Lustre Configuration

Capacity to Inode Ratio

Ratio: 1TB Quota to 1,500,000 inodes

An inode is a record that describes a file, directory, or link. This information is stored in a dedicated flash pool on Taiga with a finite capacity. To ensure that the inode pool doesn’t run out of space before the capacity pools, this quota ratio is implemented.

For example, if your project has a 10TB quota on Taiga, it has a quota of 15.0 million inodes.

Block Size

File System Block Size: 2MB

For a balance of throughput performance and file space efficiency, a block size of 2MB has been chosen for the Taiga filesystem. Larger file sizes help larger-streaming data movement go faster. In general, large I/O to filesystems is encouraged, when possible.
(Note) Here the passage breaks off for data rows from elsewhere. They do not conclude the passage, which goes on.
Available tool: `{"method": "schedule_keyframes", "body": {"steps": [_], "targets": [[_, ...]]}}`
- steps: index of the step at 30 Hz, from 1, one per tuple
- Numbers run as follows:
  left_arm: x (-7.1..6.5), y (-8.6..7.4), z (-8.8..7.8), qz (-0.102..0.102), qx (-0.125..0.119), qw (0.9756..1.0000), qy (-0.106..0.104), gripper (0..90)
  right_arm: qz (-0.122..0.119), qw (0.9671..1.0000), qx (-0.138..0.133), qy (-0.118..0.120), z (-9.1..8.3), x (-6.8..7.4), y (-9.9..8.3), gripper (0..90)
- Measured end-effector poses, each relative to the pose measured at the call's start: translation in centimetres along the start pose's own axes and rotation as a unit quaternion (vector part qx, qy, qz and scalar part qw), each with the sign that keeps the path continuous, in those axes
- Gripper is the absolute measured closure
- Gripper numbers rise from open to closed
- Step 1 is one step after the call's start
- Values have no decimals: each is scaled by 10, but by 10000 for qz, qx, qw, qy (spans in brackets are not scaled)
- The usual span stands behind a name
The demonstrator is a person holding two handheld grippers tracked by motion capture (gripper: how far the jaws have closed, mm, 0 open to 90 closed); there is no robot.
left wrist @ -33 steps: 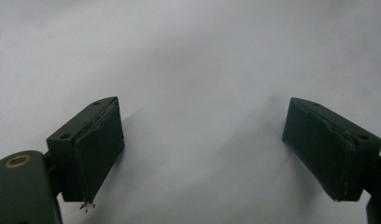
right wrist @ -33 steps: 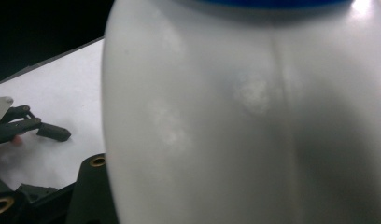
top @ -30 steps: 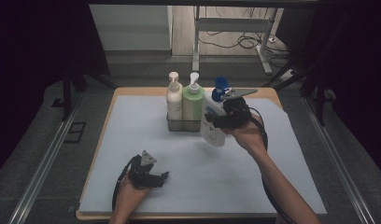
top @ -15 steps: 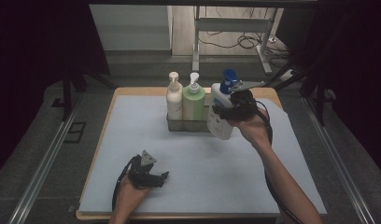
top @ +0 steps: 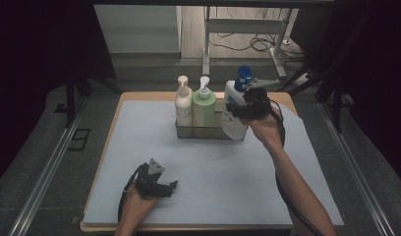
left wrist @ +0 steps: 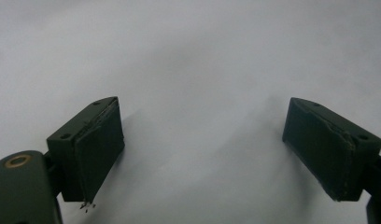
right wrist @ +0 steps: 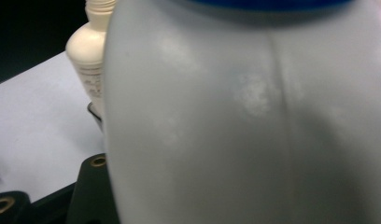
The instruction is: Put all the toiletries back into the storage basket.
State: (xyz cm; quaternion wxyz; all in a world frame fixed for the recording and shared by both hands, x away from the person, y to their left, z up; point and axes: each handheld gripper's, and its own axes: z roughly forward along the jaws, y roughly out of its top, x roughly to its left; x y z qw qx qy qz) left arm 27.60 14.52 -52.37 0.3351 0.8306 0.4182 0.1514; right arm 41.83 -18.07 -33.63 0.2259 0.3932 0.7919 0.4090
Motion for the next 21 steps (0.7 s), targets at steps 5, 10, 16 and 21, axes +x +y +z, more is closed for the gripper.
{"method": "schedule_keyframes", "body": {"steps": [5,10,16,21], "targets": [[0,0,0,0,1,10000,-1,122,-4,10000,16,-78,5,-5,5,405],[0,0,0,0,0,10000,-2,122,40,9999,35,-118,11,-9,9,405],[0,0,0,-2,0,10000,-4,122,115,9998,37,-143,19,-14,13,405],[0,0,0,-4,-2,10000,-4,122,131,9997,58,-203,26,-17,17,406]]}}
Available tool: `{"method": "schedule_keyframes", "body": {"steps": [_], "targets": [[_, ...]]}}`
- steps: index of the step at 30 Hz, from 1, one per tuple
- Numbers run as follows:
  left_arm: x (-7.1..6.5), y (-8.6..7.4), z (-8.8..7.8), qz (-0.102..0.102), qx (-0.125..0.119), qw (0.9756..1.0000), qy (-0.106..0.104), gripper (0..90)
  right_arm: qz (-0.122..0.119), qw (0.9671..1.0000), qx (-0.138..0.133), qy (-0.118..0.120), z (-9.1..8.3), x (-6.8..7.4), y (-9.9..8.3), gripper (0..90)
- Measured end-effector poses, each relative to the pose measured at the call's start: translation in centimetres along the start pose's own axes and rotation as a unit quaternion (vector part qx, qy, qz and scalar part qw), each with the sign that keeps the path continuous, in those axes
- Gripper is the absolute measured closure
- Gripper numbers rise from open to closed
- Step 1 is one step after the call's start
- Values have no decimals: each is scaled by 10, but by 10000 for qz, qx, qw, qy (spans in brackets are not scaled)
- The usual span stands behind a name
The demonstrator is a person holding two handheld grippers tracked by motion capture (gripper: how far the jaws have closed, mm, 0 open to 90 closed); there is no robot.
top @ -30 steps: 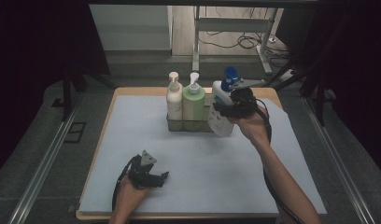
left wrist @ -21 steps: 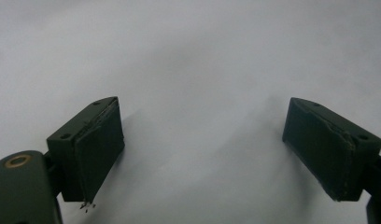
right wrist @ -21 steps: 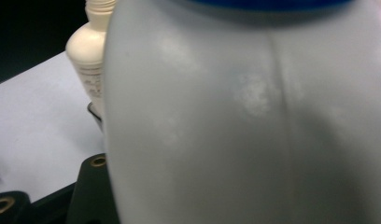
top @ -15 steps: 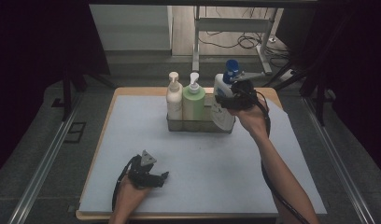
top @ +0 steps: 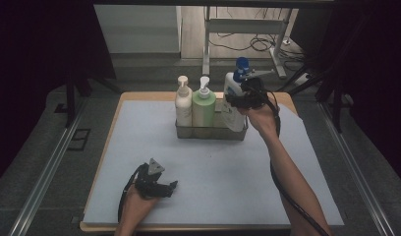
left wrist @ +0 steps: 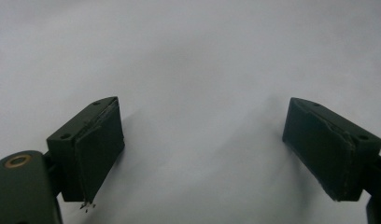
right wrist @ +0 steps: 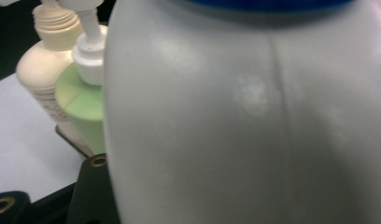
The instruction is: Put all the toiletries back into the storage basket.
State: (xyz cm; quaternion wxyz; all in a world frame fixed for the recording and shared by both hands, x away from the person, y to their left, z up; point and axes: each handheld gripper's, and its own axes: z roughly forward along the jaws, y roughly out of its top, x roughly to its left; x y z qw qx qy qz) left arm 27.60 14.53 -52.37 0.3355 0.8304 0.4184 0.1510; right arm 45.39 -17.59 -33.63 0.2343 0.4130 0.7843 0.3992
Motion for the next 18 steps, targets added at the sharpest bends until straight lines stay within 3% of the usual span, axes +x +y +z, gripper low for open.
{"method": "schedule_keyframes", "body": {"steps": [18], "targets": [[0,0,0,0,-1,10000,-3,122,162,9997,36,-186,22,-12,8,406]]}}
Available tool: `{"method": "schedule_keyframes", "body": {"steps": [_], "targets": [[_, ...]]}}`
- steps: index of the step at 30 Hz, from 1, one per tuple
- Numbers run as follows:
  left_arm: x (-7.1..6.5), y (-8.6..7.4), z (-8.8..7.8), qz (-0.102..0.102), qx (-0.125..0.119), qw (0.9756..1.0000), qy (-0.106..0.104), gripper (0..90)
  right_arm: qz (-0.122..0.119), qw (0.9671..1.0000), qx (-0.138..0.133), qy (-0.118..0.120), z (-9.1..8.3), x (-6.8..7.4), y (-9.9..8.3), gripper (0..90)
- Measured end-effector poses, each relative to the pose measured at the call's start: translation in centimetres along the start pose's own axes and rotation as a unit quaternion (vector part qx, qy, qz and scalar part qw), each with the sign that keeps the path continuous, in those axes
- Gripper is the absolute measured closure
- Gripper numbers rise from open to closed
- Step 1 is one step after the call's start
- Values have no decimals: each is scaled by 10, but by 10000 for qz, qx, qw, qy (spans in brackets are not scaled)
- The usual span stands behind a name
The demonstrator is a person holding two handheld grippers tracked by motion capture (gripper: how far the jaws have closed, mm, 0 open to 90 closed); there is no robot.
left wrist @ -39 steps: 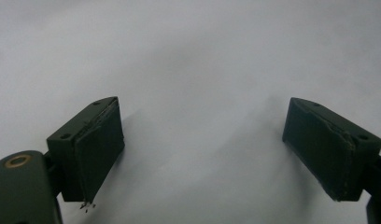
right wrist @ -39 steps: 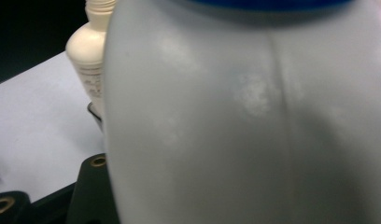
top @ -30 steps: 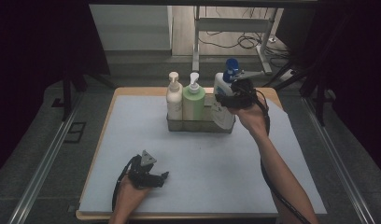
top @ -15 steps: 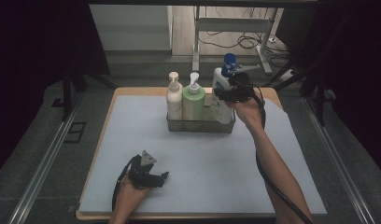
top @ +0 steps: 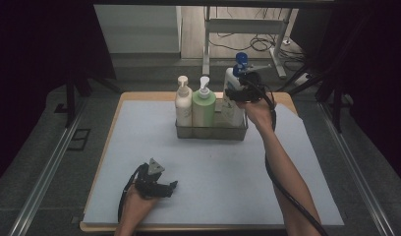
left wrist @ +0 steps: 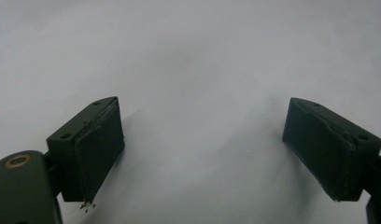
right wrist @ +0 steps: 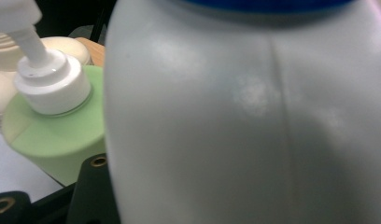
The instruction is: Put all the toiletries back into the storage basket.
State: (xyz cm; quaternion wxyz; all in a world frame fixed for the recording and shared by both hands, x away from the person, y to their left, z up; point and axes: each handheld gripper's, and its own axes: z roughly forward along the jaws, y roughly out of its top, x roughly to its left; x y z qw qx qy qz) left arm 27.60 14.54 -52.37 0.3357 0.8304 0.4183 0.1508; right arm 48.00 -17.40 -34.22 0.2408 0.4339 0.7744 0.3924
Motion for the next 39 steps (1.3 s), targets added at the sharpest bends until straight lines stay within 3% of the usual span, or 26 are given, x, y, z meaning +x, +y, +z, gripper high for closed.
{"method": "schedule_keyframes", "body": {"steps": [39], "targets": [[0,0,0,3,13,10000,-2,122,4,9997,230,-15,26,2,-45,408]]}}
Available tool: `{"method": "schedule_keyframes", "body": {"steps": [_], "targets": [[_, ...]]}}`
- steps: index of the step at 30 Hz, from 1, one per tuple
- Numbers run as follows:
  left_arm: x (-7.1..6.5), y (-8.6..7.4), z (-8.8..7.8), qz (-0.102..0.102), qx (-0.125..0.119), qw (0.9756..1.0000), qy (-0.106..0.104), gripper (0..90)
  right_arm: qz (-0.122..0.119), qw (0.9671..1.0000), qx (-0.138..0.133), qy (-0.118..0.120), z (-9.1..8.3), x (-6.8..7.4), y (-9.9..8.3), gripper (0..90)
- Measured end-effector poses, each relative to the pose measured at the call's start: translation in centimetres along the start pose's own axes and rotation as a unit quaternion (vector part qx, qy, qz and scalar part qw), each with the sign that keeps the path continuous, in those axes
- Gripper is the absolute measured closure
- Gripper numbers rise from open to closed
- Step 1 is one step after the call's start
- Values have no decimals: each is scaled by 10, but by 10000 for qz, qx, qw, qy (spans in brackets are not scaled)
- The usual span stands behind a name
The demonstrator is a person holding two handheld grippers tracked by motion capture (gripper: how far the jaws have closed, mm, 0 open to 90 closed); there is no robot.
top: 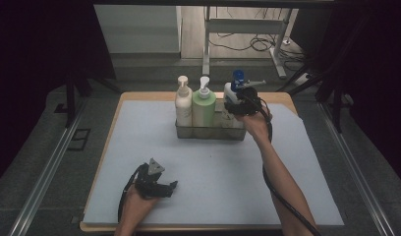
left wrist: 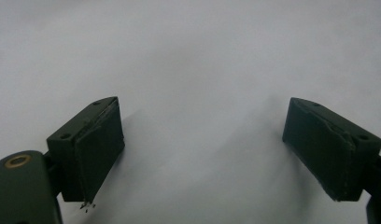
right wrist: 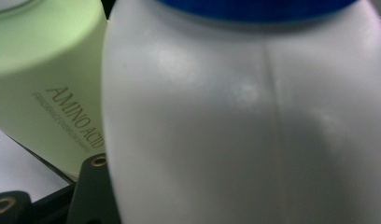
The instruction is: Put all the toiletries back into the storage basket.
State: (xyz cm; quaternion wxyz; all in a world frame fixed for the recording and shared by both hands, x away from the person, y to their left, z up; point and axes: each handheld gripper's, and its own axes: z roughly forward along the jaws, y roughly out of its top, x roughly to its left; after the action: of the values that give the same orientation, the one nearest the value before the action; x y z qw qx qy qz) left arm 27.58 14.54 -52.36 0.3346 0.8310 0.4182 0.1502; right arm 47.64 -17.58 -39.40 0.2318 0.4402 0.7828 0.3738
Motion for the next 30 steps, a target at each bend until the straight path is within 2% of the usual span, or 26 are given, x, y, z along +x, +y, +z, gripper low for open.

Checking Quota Utilization

Lustre informs the df utility of project quotas which is how Taiga partitions capacity. To see your usage vs. your quota, change into your allocation directory and run df with the -h and -i flags to check block and file utilization respectively like the below:

[user@client]$ cd /taiga/illinois/eng/ece/bobsmith
[user@client]$ df -h .
Filesystem                                                                    Size  Used Avail Use% Mounted on
172.30.32.2@o2ib,172.30.32.3@o2ib:..172.30.32.8@o2ib,172.30.32.9@o2ib:/taiga  5.0T  489G  4.6T  10% /taiga

[user@client]$ cd /taiga/illinois/eng/ece/bobsmith
[user@client]$ df -i .
Filesystem                                                                    Inodes  IUsed IFree   IUse% Mounted on
172.30.32.2@o2ib,172.30.32.3@o2ib:..172.30.32.8@o2ib,172.30.32.9@o2ib:/taiga  7500000 90212 7409788    2% /taiga

Default Stripe Size

  • Stripe Size: 1

  • Number of Flash OSTs in Taiga: 24

  • Number of HDD OSTs in Taiga: 28

Lustre is capable of striping data over multiple object storage targets (OSTs) to increase performance and help balance data across the disks. The default stripe for Taiga is set to 1 but this value is overridden as the file being written gets larger; this behavior is determined by the progressive file layout (PFL) configured for Taiga.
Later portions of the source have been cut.